- TASK TO CARRY OUT -
What lines of the material below hold the string "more"? Copy them out.

[SOURCE MATERIAL Boundary: Start]

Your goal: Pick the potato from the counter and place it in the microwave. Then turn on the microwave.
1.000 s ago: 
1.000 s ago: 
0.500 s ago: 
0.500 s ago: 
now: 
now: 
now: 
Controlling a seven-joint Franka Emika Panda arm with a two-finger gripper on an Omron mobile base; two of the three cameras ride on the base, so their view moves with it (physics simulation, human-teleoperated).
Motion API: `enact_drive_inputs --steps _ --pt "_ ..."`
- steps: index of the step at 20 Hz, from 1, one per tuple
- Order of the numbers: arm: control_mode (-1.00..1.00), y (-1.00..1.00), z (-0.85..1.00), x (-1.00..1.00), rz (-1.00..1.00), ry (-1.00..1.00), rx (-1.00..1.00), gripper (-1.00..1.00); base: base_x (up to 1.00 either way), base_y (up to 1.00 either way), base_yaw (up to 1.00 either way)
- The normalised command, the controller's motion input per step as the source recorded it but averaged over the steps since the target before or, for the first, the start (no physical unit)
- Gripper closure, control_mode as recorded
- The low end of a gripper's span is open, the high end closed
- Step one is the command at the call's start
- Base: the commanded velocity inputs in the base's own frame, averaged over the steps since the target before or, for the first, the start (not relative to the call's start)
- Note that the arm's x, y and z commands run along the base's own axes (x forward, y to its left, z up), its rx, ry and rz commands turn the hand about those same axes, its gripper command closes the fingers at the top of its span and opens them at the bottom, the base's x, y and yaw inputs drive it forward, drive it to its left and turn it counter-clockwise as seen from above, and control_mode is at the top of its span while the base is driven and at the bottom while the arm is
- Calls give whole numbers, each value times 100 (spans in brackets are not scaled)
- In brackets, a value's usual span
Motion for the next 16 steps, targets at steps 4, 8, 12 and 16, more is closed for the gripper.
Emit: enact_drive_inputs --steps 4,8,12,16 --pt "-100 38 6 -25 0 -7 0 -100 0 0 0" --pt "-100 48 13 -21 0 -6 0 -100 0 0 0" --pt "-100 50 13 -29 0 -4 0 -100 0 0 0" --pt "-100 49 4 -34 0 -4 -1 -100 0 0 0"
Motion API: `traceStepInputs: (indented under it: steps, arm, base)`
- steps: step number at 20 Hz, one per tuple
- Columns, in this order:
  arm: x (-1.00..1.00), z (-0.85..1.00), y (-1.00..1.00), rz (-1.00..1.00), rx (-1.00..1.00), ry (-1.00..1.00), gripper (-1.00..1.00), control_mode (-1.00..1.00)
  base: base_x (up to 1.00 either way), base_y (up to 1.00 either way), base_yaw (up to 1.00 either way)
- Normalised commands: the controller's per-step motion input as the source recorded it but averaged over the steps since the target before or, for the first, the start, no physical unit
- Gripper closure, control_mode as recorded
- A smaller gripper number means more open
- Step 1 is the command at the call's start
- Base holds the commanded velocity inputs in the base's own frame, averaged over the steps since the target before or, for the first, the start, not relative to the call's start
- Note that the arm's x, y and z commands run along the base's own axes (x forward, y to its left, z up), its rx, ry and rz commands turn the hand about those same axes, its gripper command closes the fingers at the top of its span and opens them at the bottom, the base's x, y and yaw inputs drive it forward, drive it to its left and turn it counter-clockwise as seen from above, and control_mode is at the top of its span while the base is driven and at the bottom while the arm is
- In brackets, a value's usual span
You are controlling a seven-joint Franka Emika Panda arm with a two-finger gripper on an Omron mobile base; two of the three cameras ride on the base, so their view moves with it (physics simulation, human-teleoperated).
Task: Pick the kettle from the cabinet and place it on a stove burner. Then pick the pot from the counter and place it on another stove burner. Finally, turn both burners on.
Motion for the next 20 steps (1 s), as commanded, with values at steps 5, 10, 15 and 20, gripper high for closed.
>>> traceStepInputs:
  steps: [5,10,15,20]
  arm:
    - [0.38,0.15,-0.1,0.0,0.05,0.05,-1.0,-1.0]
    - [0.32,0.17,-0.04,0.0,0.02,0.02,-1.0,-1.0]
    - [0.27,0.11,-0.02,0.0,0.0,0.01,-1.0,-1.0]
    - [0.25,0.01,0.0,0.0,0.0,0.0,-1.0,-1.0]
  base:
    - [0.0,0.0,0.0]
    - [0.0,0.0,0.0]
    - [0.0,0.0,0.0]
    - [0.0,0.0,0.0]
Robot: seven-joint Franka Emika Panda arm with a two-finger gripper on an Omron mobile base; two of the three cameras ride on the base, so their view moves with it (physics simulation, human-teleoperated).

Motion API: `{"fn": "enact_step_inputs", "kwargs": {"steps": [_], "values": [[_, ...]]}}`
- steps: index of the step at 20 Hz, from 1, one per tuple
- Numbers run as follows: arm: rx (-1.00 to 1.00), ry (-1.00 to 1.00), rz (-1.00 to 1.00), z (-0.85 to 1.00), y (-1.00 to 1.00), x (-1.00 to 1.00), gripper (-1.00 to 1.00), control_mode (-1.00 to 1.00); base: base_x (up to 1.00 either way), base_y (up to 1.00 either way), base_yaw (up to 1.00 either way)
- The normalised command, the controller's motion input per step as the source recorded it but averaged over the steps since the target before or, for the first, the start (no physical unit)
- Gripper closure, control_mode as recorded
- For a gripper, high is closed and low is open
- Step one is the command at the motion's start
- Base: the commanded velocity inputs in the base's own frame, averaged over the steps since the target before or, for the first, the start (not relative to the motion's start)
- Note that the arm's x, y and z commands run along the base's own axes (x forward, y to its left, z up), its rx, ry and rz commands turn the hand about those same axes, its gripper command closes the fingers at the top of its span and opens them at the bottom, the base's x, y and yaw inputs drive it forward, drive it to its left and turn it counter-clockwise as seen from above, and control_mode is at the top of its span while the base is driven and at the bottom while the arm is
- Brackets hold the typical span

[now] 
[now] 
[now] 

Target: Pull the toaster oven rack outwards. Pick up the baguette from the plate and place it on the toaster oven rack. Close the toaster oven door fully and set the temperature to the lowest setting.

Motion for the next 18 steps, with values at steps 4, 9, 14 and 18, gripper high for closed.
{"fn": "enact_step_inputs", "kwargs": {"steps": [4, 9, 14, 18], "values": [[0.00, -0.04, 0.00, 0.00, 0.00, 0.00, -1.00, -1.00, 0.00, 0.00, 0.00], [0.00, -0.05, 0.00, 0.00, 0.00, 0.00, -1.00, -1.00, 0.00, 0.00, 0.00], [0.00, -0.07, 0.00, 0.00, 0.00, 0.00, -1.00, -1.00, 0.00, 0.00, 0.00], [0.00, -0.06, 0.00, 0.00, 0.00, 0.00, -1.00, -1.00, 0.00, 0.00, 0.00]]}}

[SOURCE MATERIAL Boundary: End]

- COMPLETED EXERCISE -
Motion for the next 16 steps, targets at steps 4, 8, 12 and 16, more is closed for the gripper.
- A smaller gripper number means more open

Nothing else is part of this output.